■ Work item
Of the lines below, count those containing the word "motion". Reply with the number alone.
━━━ Given material ━━━
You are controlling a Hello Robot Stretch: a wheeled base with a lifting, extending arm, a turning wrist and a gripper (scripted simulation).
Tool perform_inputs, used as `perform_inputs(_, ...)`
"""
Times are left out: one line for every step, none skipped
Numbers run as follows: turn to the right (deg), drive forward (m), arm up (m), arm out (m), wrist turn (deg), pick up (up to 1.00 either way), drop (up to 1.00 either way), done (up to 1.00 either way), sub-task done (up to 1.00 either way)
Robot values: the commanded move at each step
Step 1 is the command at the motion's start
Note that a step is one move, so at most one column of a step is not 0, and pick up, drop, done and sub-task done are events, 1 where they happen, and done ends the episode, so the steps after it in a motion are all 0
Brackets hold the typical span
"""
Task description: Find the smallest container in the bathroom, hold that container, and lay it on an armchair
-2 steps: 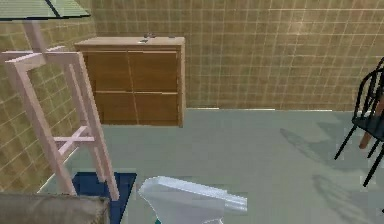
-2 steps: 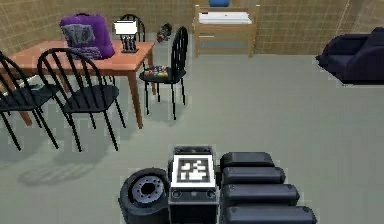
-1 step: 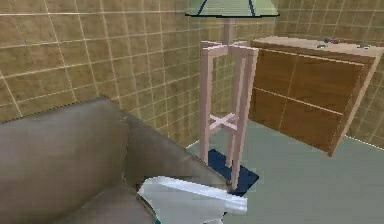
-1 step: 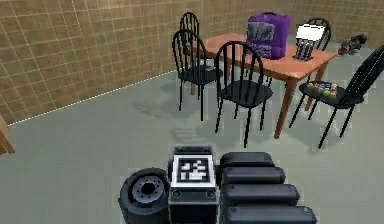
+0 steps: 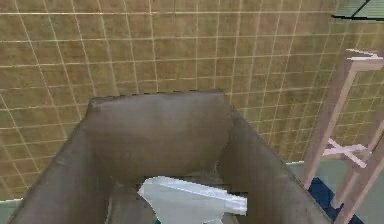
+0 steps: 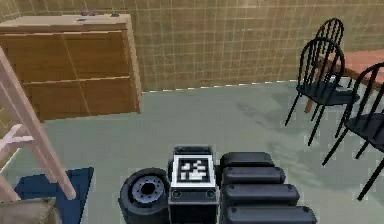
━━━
■ Result
2